In einem Video behauptete Oliver Pocher 2020, dass Influencerin Anne Wünsche sich Likes erkauft habe. Die verklagte den Comedian. Jetzt, gut fünf Jahre später, kam es zum Prozess. Das Gericht hat angeordnet, dass Pocher persönlich erscheint

Noch am selben Tag hat das Amtsgericht Köln das Verfahren gegen eine Auflage von 15.000 Euro eingestellt.

Oliver Pocher und sein Anwalt
Oliver Pocher und sein Anwalt picture alliance/dpa | Henning Kaiser

Oliver Pocher von Anne Wünsche verklagt

Im Mittelpunkt des Verfahrens standen zwei Videos aus Pochers Format "Bildschirmkontrolle", welches Pocher 2020 in den sozialen Medien hochlud. Darin behauptete er, Wünsche habe sich 96.500 Likes gekauft. Wenige Tage später soll er die Anschuldigungen erneut verbreitet haben.

Erst Ende November hatte Oliver Pocher im Zivilprozess vor dem Hamburger Landgericht eine deutliche Niederlage kassiert. Die Richter untersagten ihm, seine Behauptungen über angeblich gekaufte Follower und Likes weiterhin öffentlich zu wiederholen. Bei einem Verstoß könnte ihm ein Ordnungsgeld von bis zu 250.000 Euro drohen.

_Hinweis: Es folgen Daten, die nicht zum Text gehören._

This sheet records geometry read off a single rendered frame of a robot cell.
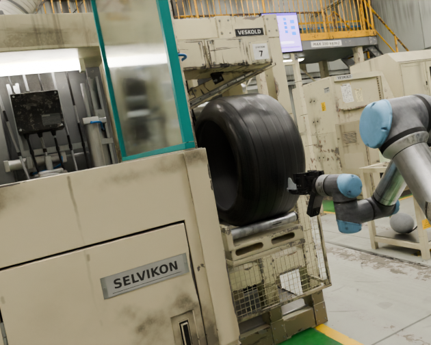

Jetzt musste er sich noch einmal verantworten: Am 4. Dezember erschien Pocher laut einem Bericht der "Bild"-Zeitung persönlich zum Gerichtstermin. Pocher trug einen grauen Anzug, darunter einen ebenfalls grauen Pullover mit Reißverschluss. Er sprach mit den anwesenden Journalisten, schien guter Laune zu sein. 

Anne Wünsche wurde durch "Berlin Tag und Nacht" berühmt.
Anne Wünsche wurde durch "Berlin Tag und Nacht" berühmt. picture alliance / CHROMORANGE | Axel Kammerer

Oliver Pocher zur Richterin: "Bitte einfach einstellen"

Im Verfahren zogen sich die Parteien zurück, kamen schnell zu einer Einigung. Nach der Besprechung fragte die Richterin den Comedian, ob er mit einer Einstellung des Verfahrens gegen eine Auflage einverstanden sei. "Bitte einfach einstellen", entgegnete Pocher. 

Jetzt muss der 47-Jährige innerhalb von drei Monaten 15.000 Euro zahlen – nicht an Wünsche, sondern an den Kinderschutzbund, ein Kinderhospiz und Ärzte ohne Grenzen. Pocher erklärte nach dem Urteil gegenüber "Bild": "Ich möchte dem Staat nicht weiter auf die Nerven gehen. Ich zahle da lieber Geld für einen guten Zweck."

Dies war nicht der einzige juristische Ärger, den der Comedian in den letzten Wochen hatte. Wegen mutmaßlicher Erpressung streitet sich Oliver Pocher mit Christian Düren, dem neuen Partner seiner Ex-Frau Amira.